GPT Group (ASX: GPT) is into diversified business, which operates in various segments including retail, office, logistics, and development. The group is among one of the largest Australia’s diversified property groups. It also ranks among the top fifty company by market capitalization among the ASX listed companies. The company owns and manages offices, logistics, business parks and prime shopping centres across Australia which worth a total value of approximately $22.7 billion.
The company is one of the most respected property firm among various groups including investors, customers, and several communities. The company has an objective to deliver superior returns to its investors and create a better environment for the customers and communities to prosper. The company thrives on values related to achieving the excellence in their work, taking initiatives to grow, working from diversified groups yet put the best outcome for the company, working with integrity and be open about various matters, and focus on the consistent delivery of performance in the present and future.
On 19 December 2018, the company announced a portfolio valuation update. The company has independently revalued its portfolio which it owns and manages, consisting of 62 properties.
The major contributor to the increase in portfolio valuation is listed below:
- Significant increases during the half are noticed with the group’s Sydney office assets. The 2 Park Street property increased by 8.6 percent, and MLC Centre and Australia Square increased by 5.2 percent and 4.8 percent, respectively.
- Melbourne Central retail continued to achieve strong sales growth as a result of the introduction of several new retailers during the year. The valuation however increased by 6.8 percent with the centre.
- The entire Logistics portfolio was revalued during the period, with the portfolio delivering a Total Portfolio Return of approximately 15.7 percent in 2018 with the cap rate firming 40 basis points.
The revaluations have resulted in an approximate increase of $447.5 million value. It is equivalent to 25 cents per share. This represents a growth of 4.7% approximately of the company’s net tangible assets. Twenty-seven assets were revalued in the office segment whereas 7 and 28 assets have been revalued in retail and logistics space respectively. The overall valuation of the office segment stood at $221.0 million with logistics at $ 127.0 million and retail space at $99.5 million with a percentage change of 7.3% being highest for the logistics followed by 3.9% and 1.5% for office and retail segments.
The weighted average Cap rates used to revalue the portfolio is 4.95% for the office segment and 4.87% and 5.77% for the retail and logistics space, respectively. This represents a change of -7bps, -10bps and -40bps for the office, retail and logistics segments, respectively.

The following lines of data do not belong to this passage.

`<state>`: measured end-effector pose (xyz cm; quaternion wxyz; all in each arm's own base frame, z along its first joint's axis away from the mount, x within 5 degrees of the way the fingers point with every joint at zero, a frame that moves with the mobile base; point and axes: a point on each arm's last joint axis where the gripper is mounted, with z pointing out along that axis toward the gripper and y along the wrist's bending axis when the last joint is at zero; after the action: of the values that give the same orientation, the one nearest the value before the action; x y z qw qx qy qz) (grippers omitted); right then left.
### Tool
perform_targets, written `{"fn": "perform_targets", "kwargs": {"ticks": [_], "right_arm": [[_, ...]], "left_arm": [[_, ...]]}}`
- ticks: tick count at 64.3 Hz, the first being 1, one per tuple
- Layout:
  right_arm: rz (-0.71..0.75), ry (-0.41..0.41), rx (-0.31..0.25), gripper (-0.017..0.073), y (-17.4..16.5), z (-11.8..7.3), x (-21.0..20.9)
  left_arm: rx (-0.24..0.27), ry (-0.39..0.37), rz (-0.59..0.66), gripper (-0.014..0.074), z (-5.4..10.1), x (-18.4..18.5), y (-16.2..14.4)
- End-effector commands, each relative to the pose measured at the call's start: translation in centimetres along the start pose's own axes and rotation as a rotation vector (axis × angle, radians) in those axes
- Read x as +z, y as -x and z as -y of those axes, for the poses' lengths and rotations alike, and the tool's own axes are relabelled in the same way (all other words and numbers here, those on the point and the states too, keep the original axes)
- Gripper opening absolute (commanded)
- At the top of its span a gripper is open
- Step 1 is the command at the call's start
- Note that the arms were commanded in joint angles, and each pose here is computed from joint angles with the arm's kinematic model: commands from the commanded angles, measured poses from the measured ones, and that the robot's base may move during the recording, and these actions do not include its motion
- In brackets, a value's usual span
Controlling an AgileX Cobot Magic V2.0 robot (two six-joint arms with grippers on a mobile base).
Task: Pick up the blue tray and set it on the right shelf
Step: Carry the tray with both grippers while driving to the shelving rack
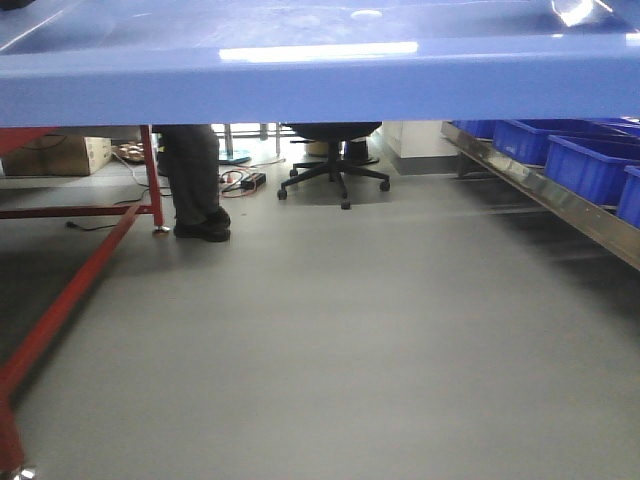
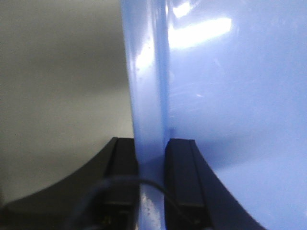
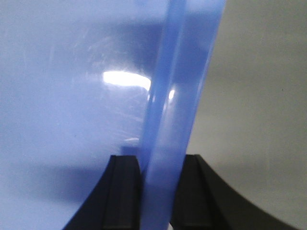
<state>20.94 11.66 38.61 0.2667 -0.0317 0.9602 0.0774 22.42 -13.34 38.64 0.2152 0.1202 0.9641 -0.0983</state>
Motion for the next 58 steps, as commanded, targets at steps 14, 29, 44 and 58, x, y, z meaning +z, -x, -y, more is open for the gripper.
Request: {"fn": "perform_targets", "kwargs": {"ticks": [14,29,44,58], "right_arm": [[0.114,0.037,-0.034,0.0056,0.79,-0.07,-1.67],[0.115,0.037,-0.034,0.0056,0.80,-0.07,-1.67],[0.115,0.037,-0.034,0.0056,0.80,-0.07,-1.67],[0.115,0.037,-0.034,0.0056,0.80,-0.07,-1.67]], "left_arm": [[0.031,-0.036,-0.045,-0.0048,0.48,-1.73,-1.04],[0.030,-0.040,-0.046,-0.0048,0.52,-1.73,-1.05],[0.030,-0.040,-0.046,-0.0048,0.52,-1.73,-1.05],[0.030,-0.040,-0.046,-0.0048,0.52,-1.73,-1.05]]}}
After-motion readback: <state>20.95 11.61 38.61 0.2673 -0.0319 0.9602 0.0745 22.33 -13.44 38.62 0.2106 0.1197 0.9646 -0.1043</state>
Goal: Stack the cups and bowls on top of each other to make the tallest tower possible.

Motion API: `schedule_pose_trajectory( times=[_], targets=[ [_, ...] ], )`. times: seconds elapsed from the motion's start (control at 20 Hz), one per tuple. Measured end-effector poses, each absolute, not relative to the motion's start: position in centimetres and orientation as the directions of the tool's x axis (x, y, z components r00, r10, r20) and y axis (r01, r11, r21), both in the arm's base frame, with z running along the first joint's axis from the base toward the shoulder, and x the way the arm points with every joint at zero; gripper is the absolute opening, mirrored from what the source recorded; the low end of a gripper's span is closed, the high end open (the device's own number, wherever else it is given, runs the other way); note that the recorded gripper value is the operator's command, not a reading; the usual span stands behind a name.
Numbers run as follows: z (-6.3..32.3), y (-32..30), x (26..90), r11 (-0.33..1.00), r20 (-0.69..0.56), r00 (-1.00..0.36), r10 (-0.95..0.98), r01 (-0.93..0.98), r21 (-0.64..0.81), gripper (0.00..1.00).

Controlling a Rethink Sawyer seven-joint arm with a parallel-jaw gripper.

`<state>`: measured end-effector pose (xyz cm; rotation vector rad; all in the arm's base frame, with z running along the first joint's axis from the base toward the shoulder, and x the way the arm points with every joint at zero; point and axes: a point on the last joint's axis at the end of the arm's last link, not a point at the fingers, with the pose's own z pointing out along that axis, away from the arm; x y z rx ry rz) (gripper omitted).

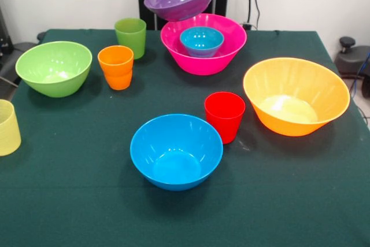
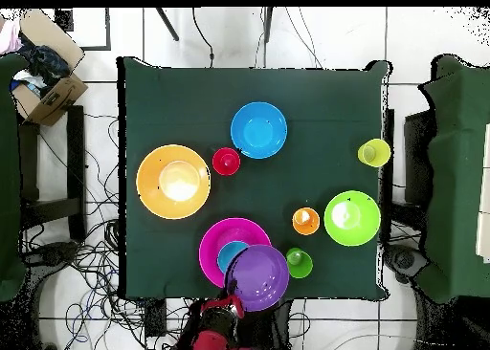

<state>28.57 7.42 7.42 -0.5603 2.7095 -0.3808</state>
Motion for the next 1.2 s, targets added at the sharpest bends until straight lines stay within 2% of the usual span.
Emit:
schedule_pose_trajectory(
  times=[1.2],
  targets=[
    [4.9, 8.1, 28.2, 0.909, -0.259, -0.906, -0.333, -0.236, -0.343, 0.0]
  ],
)
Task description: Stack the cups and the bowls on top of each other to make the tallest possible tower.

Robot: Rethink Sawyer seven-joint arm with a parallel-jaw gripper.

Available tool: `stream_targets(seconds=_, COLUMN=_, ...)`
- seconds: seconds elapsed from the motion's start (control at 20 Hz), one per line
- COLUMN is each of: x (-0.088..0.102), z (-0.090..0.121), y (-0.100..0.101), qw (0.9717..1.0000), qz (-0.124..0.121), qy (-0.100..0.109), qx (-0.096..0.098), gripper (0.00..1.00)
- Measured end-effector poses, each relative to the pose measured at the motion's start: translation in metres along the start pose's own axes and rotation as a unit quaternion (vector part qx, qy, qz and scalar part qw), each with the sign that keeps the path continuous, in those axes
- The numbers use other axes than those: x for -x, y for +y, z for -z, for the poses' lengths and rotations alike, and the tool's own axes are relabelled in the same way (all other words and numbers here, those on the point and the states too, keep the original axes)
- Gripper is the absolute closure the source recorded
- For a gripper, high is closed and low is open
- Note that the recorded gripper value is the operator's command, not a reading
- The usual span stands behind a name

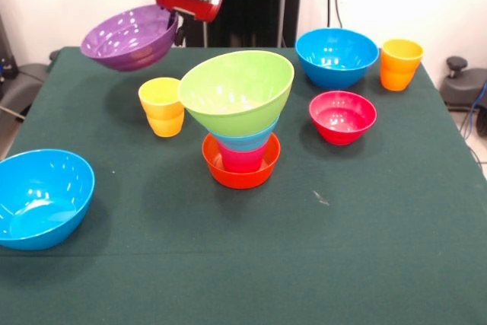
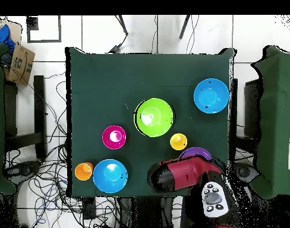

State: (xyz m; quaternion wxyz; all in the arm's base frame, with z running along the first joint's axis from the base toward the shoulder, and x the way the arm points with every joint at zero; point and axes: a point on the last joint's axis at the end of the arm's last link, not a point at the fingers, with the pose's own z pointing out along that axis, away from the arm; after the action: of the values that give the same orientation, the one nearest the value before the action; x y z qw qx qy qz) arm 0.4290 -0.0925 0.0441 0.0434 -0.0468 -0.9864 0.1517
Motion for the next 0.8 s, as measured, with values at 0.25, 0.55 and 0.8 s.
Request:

GPT’s Chief Executive Officer Bob Johnston said that the company has continued to see strong growth achieved by the office and logistics portfolio during the period and the office portfolio benefitted largely from its high exposure to the strongly performing Sydney and Melbourne markets.

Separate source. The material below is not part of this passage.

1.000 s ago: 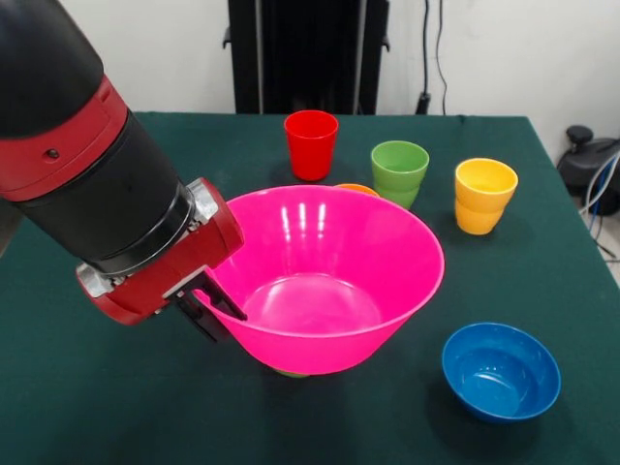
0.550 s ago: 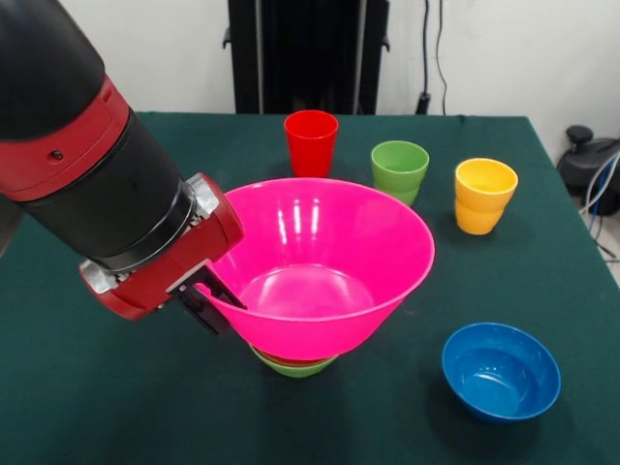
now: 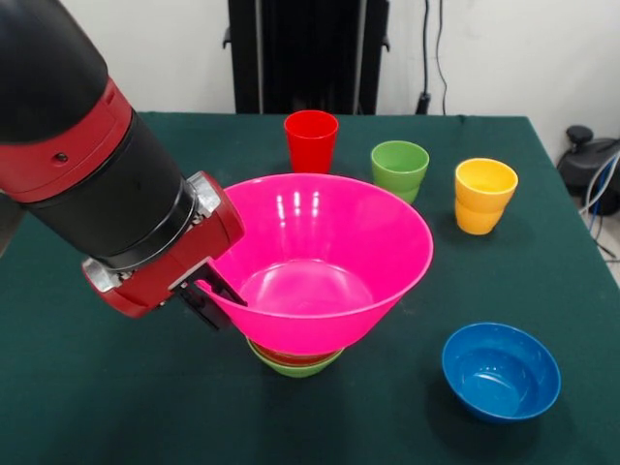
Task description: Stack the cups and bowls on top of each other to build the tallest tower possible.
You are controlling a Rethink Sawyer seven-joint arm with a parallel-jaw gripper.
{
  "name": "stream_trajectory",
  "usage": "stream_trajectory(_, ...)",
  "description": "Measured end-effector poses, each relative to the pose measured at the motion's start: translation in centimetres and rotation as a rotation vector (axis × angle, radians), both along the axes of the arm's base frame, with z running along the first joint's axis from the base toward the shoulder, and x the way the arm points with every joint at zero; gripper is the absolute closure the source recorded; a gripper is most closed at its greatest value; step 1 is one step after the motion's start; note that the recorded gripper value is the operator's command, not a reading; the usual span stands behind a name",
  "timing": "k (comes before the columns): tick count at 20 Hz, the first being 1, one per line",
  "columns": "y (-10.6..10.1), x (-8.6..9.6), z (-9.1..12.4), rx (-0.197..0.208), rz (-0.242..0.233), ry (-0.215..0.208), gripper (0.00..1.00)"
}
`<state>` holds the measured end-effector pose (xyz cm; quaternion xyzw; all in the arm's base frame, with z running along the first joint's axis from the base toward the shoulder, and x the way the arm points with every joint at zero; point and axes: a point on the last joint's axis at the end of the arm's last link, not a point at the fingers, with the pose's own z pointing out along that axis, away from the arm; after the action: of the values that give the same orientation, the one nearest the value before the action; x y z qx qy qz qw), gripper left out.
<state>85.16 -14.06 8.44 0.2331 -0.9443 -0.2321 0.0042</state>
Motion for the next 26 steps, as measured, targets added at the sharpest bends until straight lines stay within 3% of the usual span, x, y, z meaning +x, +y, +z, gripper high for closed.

Let us now quickly analyze the performance of GPT’s stock performance and the return it has generated over the past few months. The stock of GPT Group closed the session today on the negative note. The stock price of the company settled at A$5.515 per share which implies that the stock has fallen A$0.035 per share or 0.631%. The market capitalization of GPT Group stood at $10.02 Bn. The stock price of the company is trading towards the higher range. In the time span of previous one month, the stock delivered 4.91% return.